ASSIGNMENT => Please give an exact transcription of the records shown below.

INPUT MATERIAL =>
• • • • • • •

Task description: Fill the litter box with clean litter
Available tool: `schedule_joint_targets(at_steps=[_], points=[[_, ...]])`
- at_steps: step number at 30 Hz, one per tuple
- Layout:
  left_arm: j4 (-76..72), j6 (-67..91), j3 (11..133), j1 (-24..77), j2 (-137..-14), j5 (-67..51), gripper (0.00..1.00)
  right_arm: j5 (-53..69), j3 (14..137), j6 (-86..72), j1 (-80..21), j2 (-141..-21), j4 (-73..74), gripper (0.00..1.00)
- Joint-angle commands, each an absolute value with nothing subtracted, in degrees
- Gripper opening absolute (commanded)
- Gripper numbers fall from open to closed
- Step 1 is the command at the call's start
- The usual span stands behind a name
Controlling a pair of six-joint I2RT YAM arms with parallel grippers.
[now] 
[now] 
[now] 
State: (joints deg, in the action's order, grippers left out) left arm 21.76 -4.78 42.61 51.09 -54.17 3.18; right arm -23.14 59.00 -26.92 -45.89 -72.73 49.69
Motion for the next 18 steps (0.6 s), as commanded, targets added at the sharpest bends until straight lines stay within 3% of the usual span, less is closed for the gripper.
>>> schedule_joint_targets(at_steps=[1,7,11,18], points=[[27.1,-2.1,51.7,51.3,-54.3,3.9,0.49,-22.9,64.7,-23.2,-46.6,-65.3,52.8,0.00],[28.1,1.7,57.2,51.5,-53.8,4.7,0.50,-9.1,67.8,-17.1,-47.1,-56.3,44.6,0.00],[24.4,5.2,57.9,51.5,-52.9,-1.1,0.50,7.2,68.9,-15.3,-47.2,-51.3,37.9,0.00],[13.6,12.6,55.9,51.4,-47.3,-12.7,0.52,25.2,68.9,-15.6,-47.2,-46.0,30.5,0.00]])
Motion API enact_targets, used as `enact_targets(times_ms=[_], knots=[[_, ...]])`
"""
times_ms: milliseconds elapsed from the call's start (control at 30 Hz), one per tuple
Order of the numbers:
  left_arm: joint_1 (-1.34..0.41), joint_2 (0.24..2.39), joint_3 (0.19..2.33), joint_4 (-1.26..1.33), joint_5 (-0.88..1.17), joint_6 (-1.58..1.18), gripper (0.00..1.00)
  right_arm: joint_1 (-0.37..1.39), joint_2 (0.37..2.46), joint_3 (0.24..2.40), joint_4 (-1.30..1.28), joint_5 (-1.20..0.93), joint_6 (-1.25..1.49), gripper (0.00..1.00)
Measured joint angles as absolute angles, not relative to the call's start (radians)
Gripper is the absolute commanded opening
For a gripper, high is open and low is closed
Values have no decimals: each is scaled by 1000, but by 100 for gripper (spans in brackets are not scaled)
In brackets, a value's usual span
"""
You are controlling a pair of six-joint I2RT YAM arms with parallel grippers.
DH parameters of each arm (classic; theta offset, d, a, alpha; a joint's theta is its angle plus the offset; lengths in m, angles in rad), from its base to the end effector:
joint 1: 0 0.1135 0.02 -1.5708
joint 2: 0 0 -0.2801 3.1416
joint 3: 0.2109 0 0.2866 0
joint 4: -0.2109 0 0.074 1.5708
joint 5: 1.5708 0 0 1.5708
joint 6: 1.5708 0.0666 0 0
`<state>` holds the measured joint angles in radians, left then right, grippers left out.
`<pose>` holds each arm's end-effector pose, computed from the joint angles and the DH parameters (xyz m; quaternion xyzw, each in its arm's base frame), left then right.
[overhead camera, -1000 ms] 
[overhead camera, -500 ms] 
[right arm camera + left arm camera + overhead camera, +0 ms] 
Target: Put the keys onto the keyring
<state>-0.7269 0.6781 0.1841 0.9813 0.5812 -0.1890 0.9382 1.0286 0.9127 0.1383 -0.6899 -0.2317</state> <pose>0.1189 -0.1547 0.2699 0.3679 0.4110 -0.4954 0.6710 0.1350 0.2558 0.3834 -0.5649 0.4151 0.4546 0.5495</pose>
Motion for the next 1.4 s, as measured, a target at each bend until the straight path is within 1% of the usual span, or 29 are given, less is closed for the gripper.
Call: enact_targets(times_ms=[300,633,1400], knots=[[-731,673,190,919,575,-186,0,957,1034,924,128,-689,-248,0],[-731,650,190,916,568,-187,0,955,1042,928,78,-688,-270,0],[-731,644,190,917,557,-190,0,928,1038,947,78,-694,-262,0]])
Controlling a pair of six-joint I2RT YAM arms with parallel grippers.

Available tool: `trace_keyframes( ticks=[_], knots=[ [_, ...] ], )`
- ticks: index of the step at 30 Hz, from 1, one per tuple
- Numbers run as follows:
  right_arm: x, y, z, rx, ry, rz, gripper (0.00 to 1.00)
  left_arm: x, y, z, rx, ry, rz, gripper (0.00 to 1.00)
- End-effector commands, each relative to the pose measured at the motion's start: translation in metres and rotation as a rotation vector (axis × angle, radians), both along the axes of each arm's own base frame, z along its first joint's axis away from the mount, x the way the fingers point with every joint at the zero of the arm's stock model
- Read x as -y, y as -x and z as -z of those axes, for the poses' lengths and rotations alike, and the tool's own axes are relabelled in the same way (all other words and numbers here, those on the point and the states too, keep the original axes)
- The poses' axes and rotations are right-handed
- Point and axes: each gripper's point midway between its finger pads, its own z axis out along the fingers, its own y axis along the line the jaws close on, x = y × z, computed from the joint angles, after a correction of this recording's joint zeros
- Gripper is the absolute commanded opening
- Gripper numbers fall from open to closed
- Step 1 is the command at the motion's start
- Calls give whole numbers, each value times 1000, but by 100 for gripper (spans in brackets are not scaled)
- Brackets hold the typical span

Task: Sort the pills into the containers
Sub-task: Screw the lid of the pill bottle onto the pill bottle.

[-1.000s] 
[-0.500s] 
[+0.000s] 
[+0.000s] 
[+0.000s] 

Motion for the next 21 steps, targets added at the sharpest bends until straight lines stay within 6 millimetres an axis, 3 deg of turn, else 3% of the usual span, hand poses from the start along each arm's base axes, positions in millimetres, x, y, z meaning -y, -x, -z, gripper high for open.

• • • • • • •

YOUR RESPONSE =>
Task description: Fill the litter box with clean litter
Available tool: `schedule_joint_targets(at_steps=[_], points=[[_, ...]])`
- at_steps: step number at 30 Hz, one per tuple
- Layout:
  left_arm: j4 (-76..72), j6 (-67..91), j3 (11..133), j1 (-24..77), j2 (-137..-14), j5 (-67..51), gripper (0.00..1.00)
  right_arm: j5 (-53..69), j3 (14..137), j6 (-86..72), j1 (-80..21), j2 (-141..-21), j4 (-73..74), gripper (0.00..1.00)
- Joint-angle commands, each an absolute value with nothing subtracted, in degrees
- Gripper opening absolute (commanded)
- Gripper numbers fall from open to closed
- Step 1 is the command at the call's start
- The usual span stands behind a name
Controlling a pair of six-joint I2RT YAM arms with parallel grippers.
[now] 
[now] 
[now] 
State: (joints deg, in the action's order, grippers left out) left arm 21.76 -4.78 42.61 51.09 -54.17 3.18; right arm -23.14 59.00 -26.92 -45.89 -72.73 49.69
Motion for the next 18 steps (0.6 s), as commanded, targets added at the sharpest bends until straight lines stay within 3% of the usual span, less is closed for the gripper.
>>> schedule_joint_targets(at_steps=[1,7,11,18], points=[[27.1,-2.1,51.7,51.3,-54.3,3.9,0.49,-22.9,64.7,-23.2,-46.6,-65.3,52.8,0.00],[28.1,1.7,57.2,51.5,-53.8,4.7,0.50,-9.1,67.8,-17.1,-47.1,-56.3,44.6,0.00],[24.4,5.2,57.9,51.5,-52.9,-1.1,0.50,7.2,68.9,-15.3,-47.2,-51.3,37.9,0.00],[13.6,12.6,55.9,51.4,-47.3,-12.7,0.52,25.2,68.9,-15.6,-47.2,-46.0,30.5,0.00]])
Motion API enact_targets, used as `enact_targets(times_ms=[_], knots=[[_, ...]])`
"""
times_ms: milliseconds elapsed from the call's start (control at 30 Hz), one per tuple
Order of the numbers:
  left_arm: joint_1 (-1.34..0.41), joint_2 (0.24..2.39), joint_3 (0.19..2.33), joint_4 (-1.26..1.33), joint_5 (-0.88..1.17), joint_6 (-1.58..1.18), gripper (0.00..1.00)
  right_arm: joint_1 (-0.37..1.39), joint_2 (0.37..2.46), joint_3 (0.24..2.40), joint_4 (-1.30..1.28), joint_5 (-1.20..0.93), joint_6 (-1.25..1.49), gripper (0.00..1.00)
Measured joint angles as absolute angles, not relative to the call's start (radians)
Gripper is the absolute commanded opening
For a gripper, high is open and low is closed
Values have no decimals: each is scaled by 1000, but by 100 for gripper (spans in brackets are not scaled)
In brackets, a value's usual span
"""
You are controlling a pair of six-joint I2RT YAM arms with parallel grippers.
DH parameters of each arm (classic; theta offset, d, a, alpha; a joint's theta is its angle plus the offset; lengths in m, angles in rad), from its base to the end effector:
joint 1: 0 0.1135 0.02 -1.5708
joint 2: 0 0 -0.2801 3.1416
joint 3: 0.2109 0 0.2866 0
joint 4: -0.2109 0 0.074 1.5708
joint 5: 1.5708 0 0 1.5708
joint 6: 1.5708 0.0666 0 0
`<state>` holds the measured joint angles in radians, left then right, grippers left out.
`<pose>` holds each arm's end-effector pose, computed from the joint angles and the DH parameters (xyz m; quaternion xyzw, each in its arm's base frame), left then right.
[overhead camera, -1000 ms] 
[overhead camera, -500 ms] 
[right arm camera + left arm camera + overhead camera, +0 ms] 
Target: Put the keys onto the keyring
<state>-0.7269 0.6781 0.1841 0.9813 0.5812 -0.1890 0.9382 1.0286 0.9127 0.1383 -0.6899 -0.2317</state> <pose>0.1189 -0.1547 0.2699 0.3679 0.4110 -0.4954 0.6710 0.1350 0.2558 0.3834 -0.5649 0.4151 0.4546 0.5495</pose>
Motion for the next 1.4 s, as measured, a target at each bend until the straight path is within 1% of the usual span, or 29 are given, less is closed for the gripper.
Call: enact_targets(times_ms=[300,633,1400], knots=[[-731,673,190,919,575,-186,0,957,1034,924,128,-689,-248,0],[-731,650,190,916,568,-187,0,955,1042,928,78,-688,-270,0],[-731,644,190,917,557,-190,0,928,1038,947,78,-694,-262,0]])
Controlling a pair of six-joint I2RT YAM arms with parallel grippers.

Available tool: `trace_keyframes( ticks=[_], knots=[ [_, ...] ], )`
- ticks: index of the step at 30 Hz, from 1, one per tuple
- Numbers run as follows:
  right_arm: x, y, z, rx, ry, rz, gripper (0.00 to 1.00)
  left_arm: x, y, z, rx, ry, rz, gripper (0.00 to 1.00)
- End-effector commands, each relative to the pose measured at the motion's start: translation in metres and rotation as a rotation vector (axis × angle, radians), both along the axes of each arm's own base frame, z along its first joint's axis away from the mount, x the way the fingers point with every joint at the zero of the arm's stock model
- Read x as -y, y as -x and z as -z of those axes, for the poses' lengths and rotations alike, and the tool's own axes are relabelled in the same way (all other words and numbers here, those on the point and the states too, keep the original axes)
- The poses' axes and rotations are right-handed
- Point and axes: each gripper's point midway between its finger pads, its own z axis out along the fingers, its own y axis along the line the jaws close on, x = y × z, computed from the joint angles, after a correction of this recording's joint zeros
- Gripper is the absolute commanded opening
- Gripper numbers fall from open to closed
- Step 1 is the command at the motion's start
- Calls give whole numbers, each value times 1000, but by 100 for gripper (spans in brackets are not scaled)
- Brackets hold the typical span

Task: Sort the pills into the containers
Sub-task: Screw the lid of the pill bottle onto the pill bottle.

[-1.000s] 
[-0.500s] 
[+0.000s] 
[+0.000s] 
[+0.000s] 

Motion for the next 21 steps, targets added at the sharpest bends until straight lines stay within 6 millimetres an axis, 3 deg of turn, else 3% of the usual span, hand poses from the start along each arm's base axes, positions in millimetres, x, y, z meaning -y, -x, -z, gripper high for open.

This exercise requires no further work.